とりあえず俺は全力でその取引に賛同した。するとその人は刃物を下げて顔を隠していた布を取り払った。褐色に栗色の髪の毛をした青眼の少女であった。野生的な見た目だが凄い美人ではないかと俺のセンサーが直感した。
「そう言う事なら護衛しよう。討伐確認はコガレオンの仙骨を持っていけ。それがあれば討伐したのが自分たちだと証明できる」
「そうなんだ。なんかすまんね」
「構わんよ。ルーキー相手にこうやって稼ぐのが私のやり方だからな」
「……今の講座って金取るの?」
「当然だろ? まあ、と言ってもお前たちは貧乏人だろうから、今回は初回無料だ」
野生的な見た目に反してかなりの商売上手な様子だった。恐らくこのタイミングで出てきたのも、俺達がピンチになることで交渉しやすくするためではないかと予想できた。
「……で、あなたは結局何者? 僕はニニエ、でこっちのブタ君がスズキだ」
「……聞かない方がいいぞ? 知ればお前たちは恐れ戦くだろう」
「ええ! 俺知りたい、めっちゃ強そうだから仲間になろうよ!」
「ちょっとスズキ君唐突すぎない? 僕は……、どうしよう?」
突然勧誘し始めたスズキとどう対処すべきか悩むニニエをしり目に、少女は自分の名前を口にした。
「リラ・ユーストルニッグ、エーデ族の者だ」
「……エーデ族!? それは、凄い」
「な、なんだってー!?」
エーデ族の名を聞いて驚いたニニエと一体どんな部族か分からないがとりあえず驚いた俺。しかし驚いたはいいが実際にどんな部族か予想も付かないのでニニエに耳打ちした。
「ねえ、エーデ族ってなに?」
「荒野の一族と呼ばれる戦闘民族よ。今は数が極端に少なくなったけど、めちゃ強な奴だったはず」
「マジで? やっぱり仲間にしようぜ!」
「いやいや、こういう優良株はもうすでにどこかの企業に引き抜かれているって! 僕たちの資本金じゃ新卒の心をキャッチすることなんて無理よ!」
何とか仲間に出来ないかと知恵を巡らせるが、確かに優良株なのでもう所属は決まっていそうだった。そのため仕方がなく諦めることにした俺に困惑気味にリラが問いかけた。

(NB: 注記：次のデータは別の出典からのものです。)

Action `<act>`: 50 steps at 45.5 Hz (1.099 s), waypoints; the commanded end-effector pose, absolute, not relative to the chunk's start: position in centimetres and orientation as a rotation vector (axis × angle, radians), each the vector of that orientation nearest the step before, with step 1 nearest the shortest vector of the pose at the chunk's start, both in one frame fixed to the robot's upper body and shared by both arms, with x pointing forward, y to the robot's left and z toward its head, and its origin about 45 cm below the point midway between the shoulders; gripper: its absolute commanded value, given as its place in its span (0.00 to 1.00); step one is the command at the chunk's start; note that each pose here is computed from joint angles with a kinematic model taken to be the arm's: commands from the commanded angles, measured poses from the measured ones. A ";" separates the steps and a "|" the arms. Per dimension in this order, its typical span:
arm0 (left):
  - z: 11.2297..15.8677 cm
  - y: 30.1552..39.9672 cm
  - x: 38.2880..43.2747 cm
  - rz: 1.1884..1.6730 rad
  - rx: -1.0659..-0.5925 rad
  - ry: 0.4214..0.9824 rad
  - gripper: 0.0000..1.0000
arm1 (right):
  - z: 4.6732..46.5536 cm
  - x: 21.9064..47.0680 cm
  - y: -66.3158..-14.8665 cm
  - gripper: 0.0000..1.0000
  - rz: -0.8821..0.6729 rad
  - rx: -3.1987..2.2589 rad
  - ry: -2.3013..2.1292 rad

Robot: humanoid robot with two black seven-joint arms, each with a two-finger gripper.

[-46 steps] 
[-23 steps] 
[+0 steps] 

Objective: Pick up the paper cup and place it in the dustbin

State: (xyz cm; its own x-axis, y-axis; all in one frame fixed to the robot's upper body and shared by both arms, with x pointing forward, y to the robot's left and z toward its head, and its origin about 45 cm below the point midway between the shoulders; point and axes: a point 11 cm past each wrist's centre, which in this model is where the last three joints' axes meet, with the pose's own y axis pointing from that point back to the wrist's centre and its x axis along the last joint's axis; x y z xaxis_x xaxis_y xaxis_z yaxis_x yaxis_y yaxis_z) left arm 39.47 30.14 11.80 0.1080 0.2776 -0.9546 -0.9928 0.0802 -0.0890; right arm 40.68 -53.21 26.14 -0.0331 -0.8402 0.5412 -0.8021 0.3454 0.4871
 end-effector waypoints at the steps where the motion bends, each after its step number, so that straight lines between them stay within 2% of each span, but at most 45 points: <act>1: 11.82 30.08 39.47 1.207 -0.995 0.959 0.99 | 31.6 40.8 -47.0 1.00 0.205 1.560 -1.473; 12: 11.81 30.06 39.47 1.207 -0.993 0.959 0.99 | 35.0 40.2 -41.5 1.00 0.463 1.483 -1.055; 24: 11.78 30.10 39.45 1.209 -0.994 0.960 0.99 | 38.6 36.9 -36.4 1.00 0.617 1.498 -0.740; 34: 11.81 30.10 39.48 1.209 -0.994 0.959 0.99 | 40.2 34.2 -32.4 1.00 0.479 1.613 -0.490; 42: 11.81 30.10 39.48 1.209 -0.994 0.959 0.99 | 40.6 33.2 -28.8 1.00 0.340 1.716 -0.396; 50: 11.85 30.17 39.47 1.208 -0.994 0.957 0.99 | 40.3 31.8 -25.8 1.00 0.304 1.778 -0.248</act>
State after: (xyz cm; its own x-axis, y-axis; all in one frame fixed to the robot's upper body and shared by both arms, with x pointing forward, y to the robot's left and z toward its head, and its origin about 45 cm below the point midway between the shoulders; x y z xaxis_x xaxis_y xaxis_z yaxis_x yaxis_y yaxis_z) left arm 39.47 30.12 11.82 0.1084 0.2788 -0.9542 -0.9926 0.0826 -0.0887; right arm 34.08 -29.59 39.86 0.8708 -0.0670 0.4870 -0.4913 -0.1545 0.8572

「あの、戦慄するべきじゃない? エーデ族って四人の大悪魔の一人、土のアネモネの出身部族なんですけど……」
「マジで? めちゃ強じゃん。ねえ今所属の企業退職してうち来ない?」
「なんで会社の社長みたいな口調になっているのかな?」
正直俺は彼女の言ったことをいまいち理解していなかった。しかし分かることは二つだけある。それは彼女が強くて俺達が弱いという事だ。
「……私はフリーランスよ。それどころかギルドにも所属できない、市民権を持たない無法者だしね」
「マジか。それならいいんじゃね? やろうよ。報酬の半分を譲ると約束しよう」
「ちょっと! あげ過ぎじゃないかな!? もう少し安く済ませましょ」
「俺達が弱いんだからしょうがないだろうが!」
これで元女神が強ければ良かったのだが、何とも不甲斐ない。まあ一番不甲斐ないの俺なんですけどね。

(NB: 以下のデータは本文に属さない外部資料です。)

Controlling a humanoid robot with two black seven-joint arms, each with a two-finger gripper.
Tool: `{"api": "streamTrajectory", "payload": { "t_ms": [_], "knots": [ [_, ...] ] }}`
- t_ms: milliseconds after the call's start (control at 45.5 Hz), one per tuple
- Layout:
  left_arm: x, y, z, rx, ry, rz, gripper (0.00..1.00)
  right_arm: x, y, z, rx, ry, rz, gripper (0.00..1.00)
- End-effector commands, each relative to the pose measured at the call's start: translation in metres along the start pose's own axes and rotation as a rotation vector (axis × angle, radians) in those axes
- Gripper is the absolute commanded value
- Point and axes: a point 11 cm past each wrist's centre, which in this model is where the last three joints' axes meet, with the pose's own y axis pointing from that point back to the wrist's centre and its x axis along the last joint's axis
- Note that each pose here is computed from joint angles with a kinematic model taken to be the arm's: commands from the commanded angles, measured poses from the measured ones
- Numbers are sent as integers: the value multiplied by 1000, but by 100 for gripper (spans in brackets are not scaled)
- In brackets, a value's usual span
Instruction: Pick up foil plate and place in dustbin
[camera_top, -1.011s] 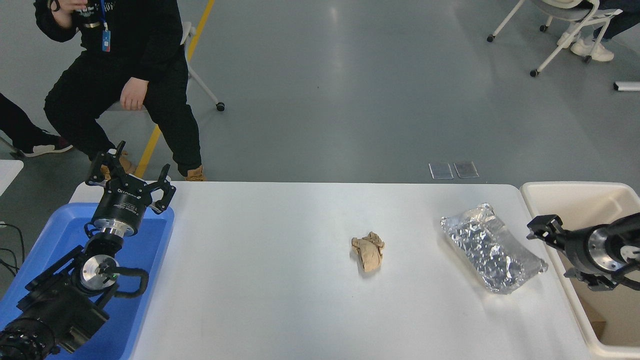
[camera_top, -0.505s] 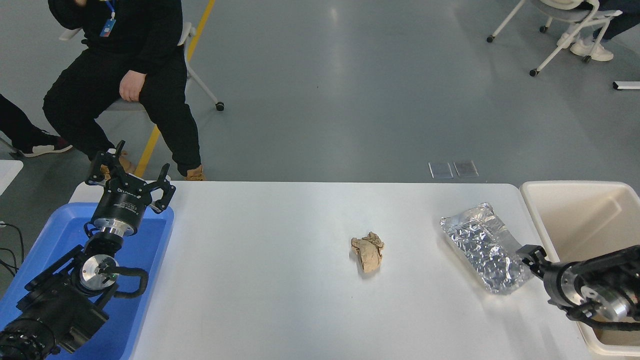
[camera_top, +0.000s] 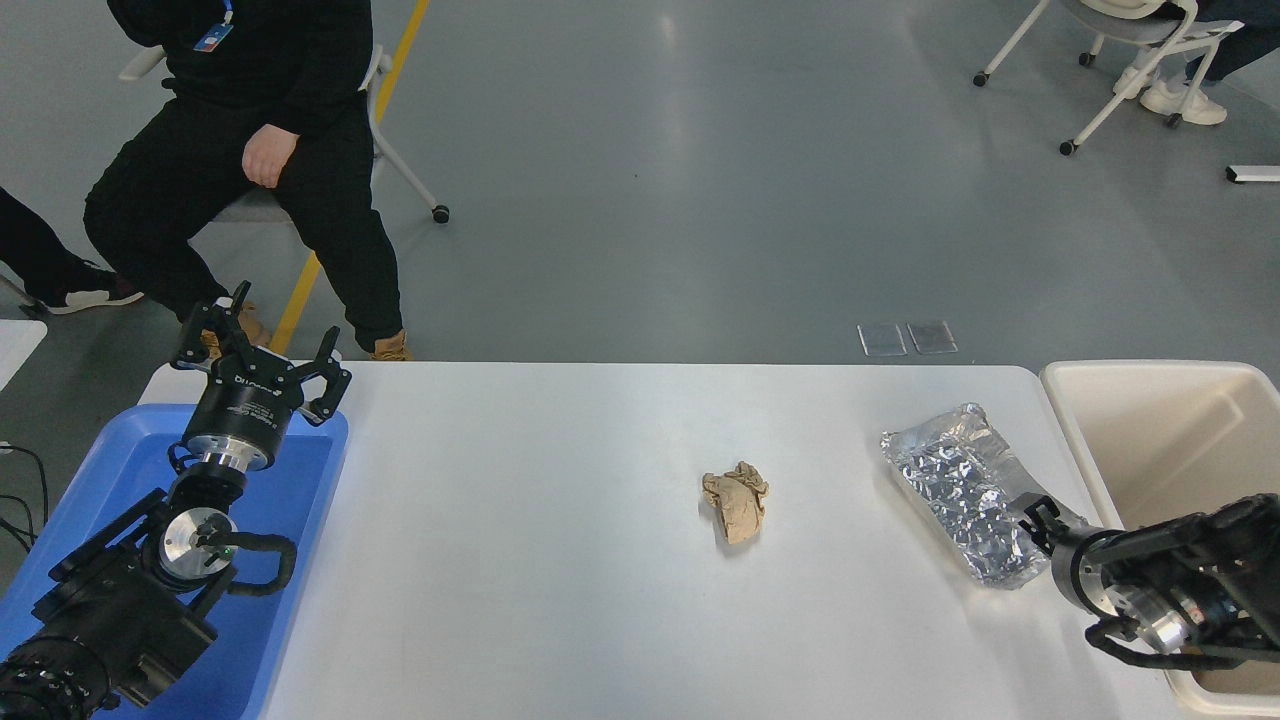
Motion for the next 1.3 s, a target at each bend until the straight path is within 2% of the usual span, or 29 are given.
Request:
{"api": "streamTrajectory", "payload": {
  "t_ms": [0, 352, 440, 571, 725, 835, 1099, 1275],
  "knots": [
    [0, 0, 0, 0, 0, 1, 99, -13, -7, 4, -11, -42, 7, 61],
    [0, 0, 0, 0, 0, -1, 99, -15, -7, 7, -19, -55, 6, 24],
    [-1, -1, 0, -1, 0, -2, 99, -15, -7, 7, -18, -55, 5, 12],
    [0, 0, 0, 0, 0, -1, 99, -15, -7, 6, -13, -52, 5, 10],
    [0, 0, 0, 0, 0, 1, 99, -14, -7, 2, -7, -56, 3, 1],
    [0, 0, 0, -1, 0, -2, 99, -8, -4, -3, 2, -61, 3, 0],
    [0, 0, 0, -1, 0, -2, 99, 34, 24, -25, 49, -98, 15, 0],
    [-1, -1, 0, -1, 1, -3, 99, 84, 60, -45, 90, -57, 17, 0]
  ]
}}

「……頭の弱い奴らだ。私はエーデ族、危険な奴だと分かっていないのか?」
「危険かもしれない。が、このコガレオンを見て俺は思ったんだ。この先俺達だけだと死ぬ」
「まあ、だな」
「それにルーキー相手に生き残る術を教えているところを見るに悪い奴でもなさそうだし、やっぱりお前と組みたい」
俺は必死の視線をリラに向けた。自分が生き残るため、そしてマイホームを建築するために。しかしその言葉にニニエが反発する。
「こ、このブタ野郎! 私はもう用済みってこと!?」
「そんなこと一言も言ってねええええええええ! 後ブタ野郎っていうのいい加減やめろ元女神!」
俺の肩を掴み揺さぶって来る元女神をなだめ、再び俺はリラに向き合った。
「ど、どうだ?」
「お断りします」
「振られた!」
リラは間抜けを見るような視線を俺に向ける。あれ? ここは良いよっていう流れじゃね?

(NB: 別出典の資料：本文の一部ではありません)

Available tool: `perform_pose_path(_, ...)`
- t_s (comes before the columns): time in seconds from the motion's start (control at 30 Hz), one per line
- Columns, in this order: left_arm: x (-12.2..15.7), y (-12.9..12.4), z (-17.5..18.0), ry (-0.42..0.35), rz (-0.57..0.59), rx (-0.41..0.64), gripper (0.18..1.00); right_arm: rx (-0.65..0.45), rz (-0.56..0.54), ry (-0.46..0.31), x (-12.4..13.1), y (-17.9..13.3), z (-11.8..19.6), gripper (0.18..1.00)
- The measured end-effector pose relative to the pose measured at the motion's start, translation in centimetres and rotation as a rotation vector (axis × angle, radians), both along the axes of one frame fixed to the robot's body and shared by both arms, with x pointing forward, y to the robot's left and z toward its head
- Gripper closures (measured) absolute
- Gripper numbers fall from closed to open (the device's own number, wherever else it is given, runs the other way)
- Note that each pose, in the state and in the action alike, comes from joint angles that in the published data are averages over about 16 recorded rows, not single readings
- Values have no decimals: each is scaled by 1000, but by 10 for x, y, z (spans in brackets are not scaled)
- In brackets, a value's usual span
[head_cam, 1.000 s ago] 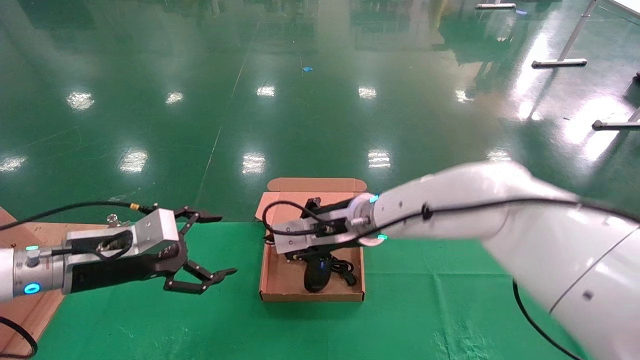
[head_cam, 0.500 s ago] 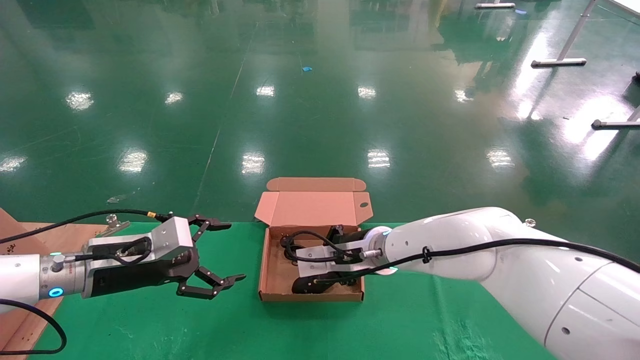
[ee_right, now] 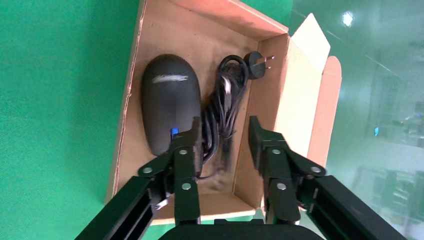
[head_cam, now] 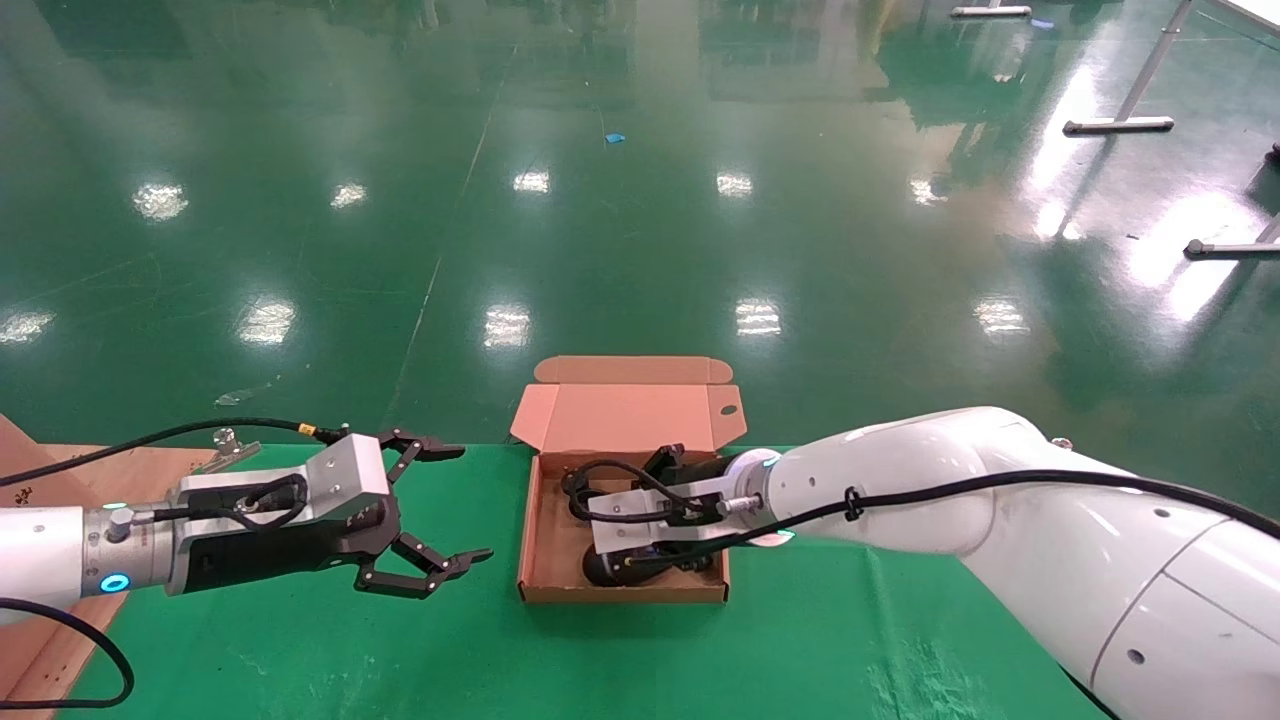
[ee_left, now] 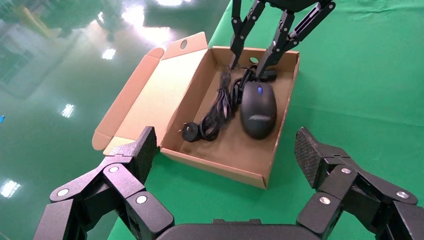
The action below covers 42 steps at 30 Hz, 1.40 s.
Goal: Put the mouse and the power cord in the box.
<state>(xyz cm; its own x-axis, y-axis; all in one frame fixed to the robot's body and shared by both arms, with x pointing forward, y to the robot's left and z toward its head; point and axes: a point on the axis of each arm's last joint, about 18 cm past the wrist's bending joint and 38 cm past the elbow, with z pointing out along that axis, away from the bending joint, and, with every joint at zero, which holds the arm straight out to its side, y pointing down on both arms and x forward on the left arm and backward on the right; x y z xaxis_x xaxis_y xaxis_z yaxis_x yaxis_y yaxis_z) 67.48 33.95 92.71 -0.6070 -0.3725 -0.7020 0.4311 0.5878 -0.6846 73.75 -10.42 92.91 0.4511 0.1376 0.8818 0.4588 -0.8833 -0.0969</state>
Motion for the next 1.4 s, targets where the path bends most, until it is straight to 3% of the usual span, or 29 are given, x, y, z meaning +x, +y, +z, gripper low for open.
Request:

「お前達みたいな雑魚と組むなんてごめんよ。……はあ、お腹空いたわ」
「ねえスズキ。私もお腹空いたんだけど。帰ろうよ」
「お、そうだな。じゃあリラ、お金渡したら解散でいいよ」
「……お腹空いたな! お腹がいっぱいになったら機嫌がよくなるな!」
謎のお腹空いたアピールに俺はハテナマークを浮かべる。元女神は空腹でリラの話を聞いてすらいなかった。
「まあ、お金手に入ったら好きなもの食べればいいんじゃないかな?」
「……くたばれブタ野郎」
気を使ったのに暴言を吐かれて俺は寂しい気分になった。しかしリラもどこか拗ねたような表情を見せていた。